§ Exercise instructions:
Please report every line of the listing below that has the word "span" in it.

§ Supplied data:
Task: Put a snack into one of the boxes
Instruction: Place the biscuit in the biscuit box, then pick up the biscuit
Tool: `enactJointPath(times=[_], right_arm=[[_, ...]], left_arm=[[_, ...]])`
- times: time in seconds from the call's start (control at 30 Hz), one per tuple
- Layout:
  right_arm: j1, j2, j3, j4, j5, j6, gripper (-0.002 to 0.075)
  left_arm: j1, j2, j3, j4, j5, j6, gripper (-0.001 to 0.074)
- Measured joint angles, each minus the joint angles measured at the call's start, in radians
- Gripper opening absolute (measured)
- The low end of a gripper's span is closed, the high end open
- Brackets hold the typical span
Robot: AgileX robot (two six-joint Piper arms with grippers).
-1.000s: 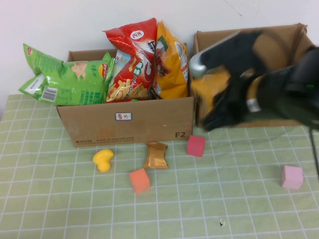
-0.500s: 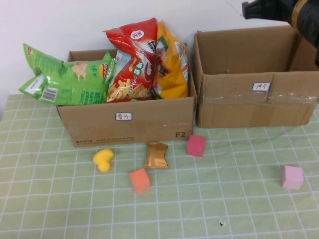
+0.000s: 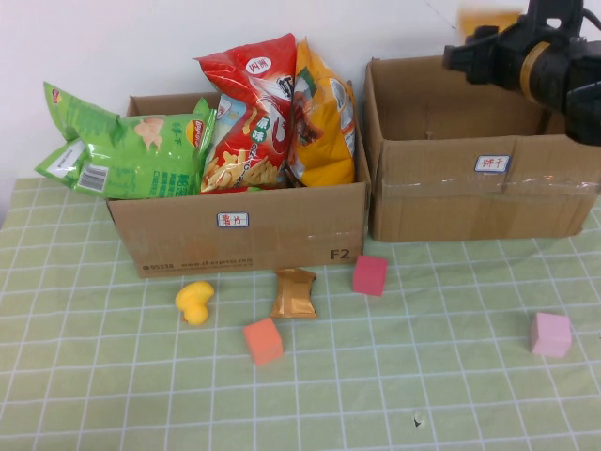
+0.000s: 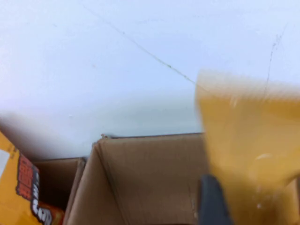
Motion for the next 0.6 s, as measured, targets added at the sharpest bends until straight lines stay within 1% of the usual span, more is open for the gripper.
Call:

§ Solution to this exercise:
- The low end of a gripper's span is closed, the high end open
- Brackets hold the typical span
Motion for the next 0.6 s, as measured, targets added at the sharpest bends until straight lines stay within 1% of the usual span, more is open for the gripper.

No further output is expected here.